• Provided data:
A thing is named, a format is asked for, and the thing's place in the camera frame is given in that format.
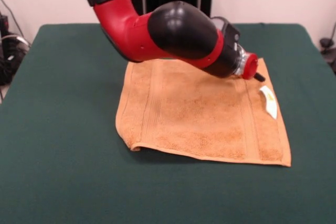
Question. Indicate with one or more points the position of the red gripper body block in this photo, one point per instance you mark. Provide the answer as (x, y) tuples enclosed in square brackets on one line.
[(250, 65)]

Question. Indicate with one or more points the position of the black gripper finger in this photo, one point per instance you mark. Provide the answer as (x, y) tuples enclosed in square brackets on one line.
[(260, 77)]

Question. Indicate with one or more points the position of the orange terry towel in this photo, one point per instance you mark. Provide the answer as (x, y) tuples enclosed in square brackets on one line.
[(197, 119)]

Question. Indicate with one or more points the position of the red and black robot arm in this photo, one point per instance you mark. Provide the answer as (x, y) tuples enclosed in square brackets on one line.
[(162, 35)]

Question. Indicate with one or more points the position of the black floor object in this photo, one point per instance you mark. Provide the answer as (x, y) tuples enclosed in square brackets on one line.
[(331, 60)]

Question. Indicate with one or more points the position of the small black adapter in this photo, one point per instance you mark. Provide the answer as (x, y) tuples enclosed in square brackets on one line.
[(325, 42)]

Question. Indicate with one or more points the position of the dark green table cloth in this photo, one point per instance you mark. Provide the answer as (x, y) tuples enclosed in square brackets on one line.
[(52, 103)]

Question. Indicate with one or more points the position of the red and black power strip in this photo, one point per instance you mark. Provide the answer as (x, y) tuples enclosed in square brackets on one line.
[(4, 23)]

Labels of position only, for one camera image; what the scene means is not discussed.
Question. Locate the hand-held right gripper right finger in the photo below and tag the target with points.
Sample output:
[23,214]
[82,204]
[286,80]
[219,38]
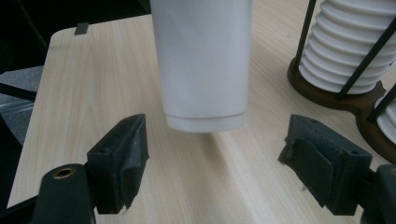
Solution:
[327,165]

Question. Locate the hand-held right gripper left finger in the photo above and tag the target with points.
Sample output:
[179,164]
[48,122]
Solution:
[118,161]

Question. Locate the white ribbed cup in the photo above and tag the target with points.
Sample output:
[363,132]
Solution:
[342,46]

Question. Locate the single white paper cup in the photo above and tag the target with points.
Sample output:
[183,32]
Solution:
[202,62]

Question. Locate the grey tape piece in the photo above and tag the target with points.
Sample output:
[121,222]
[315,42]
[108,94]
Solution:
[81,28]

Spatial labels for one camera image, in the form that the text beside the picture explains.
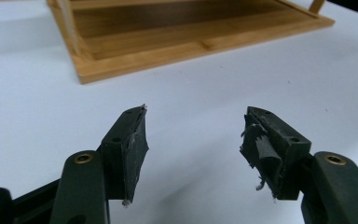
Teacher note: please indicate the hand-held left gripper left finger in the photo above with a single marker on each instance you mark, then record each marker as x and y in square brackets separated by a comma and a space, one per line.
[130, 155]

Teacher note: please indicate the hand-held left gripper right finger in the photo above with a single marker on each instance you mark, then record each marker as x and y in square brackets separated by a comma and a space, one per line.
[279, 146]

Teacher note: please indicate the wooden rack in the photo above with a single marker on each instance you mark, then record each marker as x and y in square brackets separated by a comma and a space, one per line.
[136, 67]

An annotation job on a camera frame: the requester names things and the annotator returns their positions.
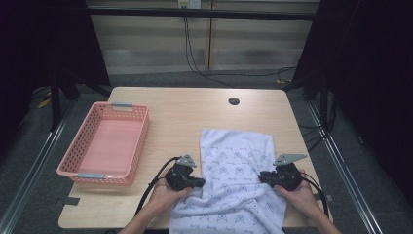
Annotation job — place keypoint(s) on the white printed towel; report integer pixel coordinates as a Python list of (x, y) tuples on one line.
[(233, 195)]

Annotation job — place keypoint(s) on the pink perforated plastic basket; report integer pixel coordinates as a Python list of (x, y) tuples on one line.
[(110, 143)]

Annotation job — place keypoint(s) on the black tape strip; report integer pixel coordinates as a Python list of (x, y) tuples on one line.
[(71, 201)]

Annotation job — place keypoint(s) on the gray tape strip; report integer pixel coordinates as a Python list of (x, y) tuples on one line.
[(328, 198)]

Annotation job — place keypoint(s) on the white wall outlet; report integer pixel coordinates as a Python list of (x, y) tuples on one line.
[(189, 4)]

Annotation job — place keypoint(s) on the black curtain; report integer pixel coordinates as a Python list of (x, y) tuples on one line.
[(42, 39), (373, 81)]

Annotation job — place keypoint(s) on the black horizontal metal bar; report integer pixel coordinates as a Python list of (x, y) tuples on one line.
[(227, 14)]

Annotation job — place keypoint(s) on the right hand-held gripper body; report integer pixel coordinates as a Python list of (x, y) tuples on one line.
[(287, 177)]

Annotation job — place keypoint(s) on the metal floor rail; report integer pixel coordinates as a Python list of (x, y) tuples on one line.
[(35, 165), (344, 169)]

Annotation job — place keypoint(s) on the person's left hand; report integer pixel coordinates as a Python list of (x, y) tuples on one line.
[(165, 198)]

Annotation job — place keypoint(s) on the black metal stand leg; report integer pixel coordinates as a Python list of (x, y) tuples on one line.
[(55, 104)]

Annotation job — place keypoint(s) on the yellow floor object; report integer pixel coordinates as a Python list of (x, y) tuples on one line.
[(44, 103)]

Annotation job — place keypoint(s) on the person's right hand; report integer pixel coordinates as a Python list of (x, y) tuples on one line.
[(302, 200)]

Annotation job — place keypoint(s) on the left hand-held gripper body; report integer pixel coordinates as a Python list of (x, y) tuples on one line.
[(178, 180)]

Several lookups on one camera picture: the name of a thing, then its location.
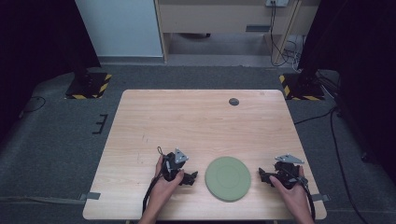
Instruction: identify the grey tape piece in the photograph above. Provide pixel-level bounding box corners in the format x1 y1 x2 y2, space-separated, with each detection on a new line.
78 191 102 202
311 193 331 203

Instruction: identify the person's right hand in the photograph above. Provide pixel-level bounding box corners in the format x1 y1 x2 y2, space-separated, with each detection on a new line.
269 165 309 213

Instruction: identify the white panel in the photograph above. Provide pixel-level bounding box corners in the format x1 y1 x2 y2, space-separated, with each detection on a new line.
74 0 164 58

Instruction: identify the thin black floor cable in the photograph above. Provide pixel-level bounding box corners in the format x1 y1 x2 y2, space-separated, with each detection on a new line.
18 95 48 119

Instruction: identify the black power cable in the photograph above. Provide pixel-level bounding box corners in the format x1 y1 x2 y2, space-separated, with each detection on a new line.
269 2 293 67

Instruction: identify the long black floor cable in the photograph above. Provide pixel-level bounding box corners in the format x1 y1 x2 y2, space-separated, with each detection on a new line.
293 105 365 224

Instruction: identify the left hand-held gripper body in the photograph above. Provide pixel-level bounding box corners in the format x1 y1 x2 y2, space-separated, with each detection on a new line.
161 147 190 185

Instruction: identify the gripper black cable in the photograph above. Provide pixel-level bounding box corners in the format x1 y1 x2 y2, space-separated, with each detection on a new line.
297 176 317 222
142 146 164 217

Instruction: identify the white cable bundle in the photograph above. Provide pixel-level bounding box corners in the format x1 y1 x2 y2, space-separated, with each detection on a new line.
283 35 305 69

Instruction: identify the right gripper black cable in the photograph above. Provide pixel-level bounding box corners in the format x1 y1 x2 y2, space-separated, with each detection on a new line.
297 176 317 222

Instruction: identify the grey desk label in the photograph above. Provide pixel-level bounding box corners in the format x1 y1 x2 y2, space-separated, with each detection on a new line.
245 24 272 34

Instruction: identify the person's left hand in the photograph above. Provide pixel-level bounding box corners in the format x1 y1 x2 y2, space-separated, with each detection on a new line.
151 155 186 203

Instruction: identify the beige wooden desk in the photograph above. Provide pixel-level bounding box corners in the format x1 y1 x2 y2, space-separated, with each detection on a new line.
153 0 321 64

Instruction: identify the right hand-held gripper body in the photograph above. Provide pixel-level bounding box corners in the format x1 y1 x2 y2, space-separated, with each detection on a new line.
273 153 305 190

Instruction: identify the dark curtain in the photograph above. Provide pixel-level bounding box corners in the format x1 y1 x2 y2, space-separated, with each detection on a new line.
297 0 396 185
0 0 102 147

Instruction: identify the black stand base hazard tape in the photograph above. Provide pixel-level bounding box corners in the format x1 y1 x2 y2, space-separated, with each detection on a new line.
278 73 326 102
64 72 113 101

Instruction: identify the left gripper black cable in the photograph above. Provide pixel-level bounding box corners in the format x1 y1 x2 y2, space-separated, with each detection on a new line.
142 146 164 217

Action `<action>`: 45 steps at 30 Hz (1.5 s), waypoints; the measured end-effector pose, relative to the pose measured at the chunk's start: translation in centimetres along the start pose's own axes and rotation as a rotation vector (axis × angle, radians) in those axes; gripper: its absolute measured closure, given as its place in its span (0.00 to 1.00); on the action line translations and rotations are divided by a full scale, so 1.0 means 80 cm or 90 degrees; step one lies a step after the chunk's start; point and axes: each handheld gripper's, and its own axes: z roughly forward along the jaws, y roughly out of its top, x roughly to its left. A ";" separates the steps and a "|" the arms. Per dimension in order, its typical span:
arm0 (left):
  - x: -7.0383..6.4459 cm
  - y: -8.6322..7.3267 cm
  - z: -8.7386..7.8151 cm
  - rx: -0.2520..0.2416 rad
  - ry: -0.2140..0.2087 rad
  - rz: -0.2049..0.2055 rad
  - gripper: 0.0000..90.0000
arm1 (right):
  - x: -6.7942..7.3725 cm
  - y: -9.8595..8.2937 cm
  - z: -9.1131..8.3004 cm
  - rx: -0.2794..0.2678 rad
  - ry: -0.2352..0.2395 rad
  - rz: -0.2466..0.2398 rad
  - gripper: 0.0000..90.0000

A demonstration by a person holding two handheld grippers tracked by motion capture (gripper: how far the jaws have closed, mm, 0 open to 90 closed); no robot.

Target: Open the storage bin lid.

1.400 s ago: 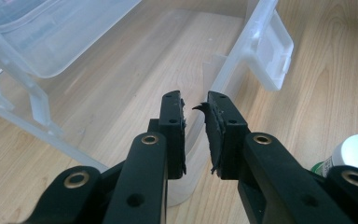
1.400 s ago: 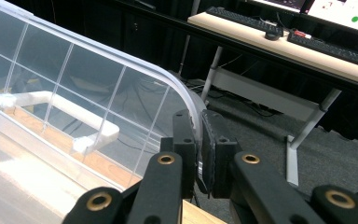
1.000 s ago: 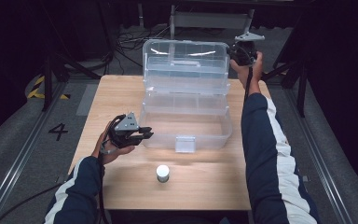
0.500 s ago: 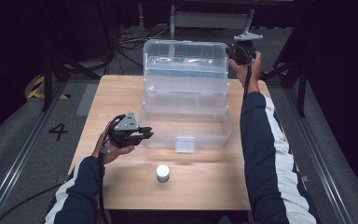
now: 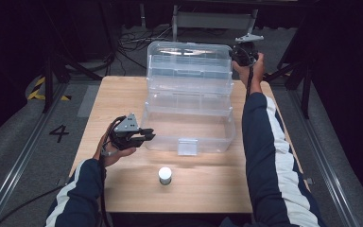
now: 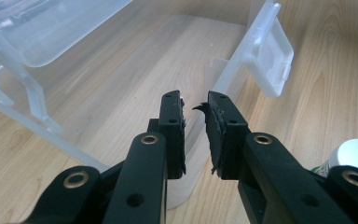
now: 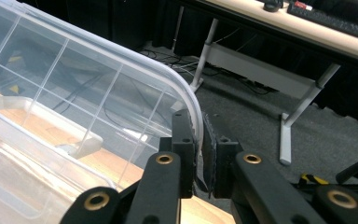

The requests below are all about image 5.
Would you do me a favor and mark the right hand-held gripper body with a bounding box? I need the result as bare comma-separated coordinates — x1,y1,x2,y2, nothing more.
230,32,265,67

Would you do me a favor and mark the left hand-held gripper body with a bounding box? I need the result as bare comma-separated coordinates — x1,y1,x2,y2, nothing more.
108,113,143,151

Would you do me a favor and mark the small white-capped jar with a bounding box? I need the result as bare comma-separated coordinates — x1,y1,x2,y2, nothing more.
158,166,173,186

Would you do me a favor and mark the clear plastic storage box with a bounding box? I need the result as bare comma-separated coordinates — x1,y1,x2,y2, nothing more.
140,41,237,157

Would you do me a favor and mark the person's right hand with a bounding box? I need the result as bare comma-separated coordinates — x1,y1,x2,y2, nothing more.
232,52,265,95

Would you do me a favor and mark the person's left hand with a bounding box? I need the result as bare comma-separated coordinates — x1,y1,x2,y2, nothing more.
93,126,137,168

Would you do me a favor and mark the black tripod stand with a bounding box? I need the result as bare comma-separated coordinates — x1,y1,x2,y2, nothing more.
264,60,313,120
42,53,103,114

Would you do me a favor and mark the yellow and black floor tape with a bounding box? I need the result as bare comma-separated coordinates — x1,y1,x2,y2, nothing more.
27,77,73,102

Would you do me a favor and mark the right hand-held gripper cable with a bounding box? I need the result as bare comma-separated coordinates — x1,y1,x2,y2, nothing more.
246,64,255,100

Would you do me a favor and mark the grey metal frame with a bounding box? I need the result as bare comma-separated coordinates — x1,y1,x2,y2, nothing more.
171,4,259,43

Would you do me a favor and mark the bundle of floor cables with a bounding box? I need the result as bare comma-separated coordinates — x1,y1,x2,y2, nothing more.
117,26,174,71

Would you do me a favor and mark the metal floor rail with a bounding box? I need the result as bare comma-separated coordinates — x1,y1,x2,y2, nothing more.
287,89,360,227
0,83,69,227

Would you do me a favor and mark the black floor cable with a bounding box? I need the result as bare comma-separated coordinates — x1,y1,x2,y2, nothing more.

• Directions: Wherever a line above includes the string "jaws", count it; give only the final tally.

• Output for this exercise: 2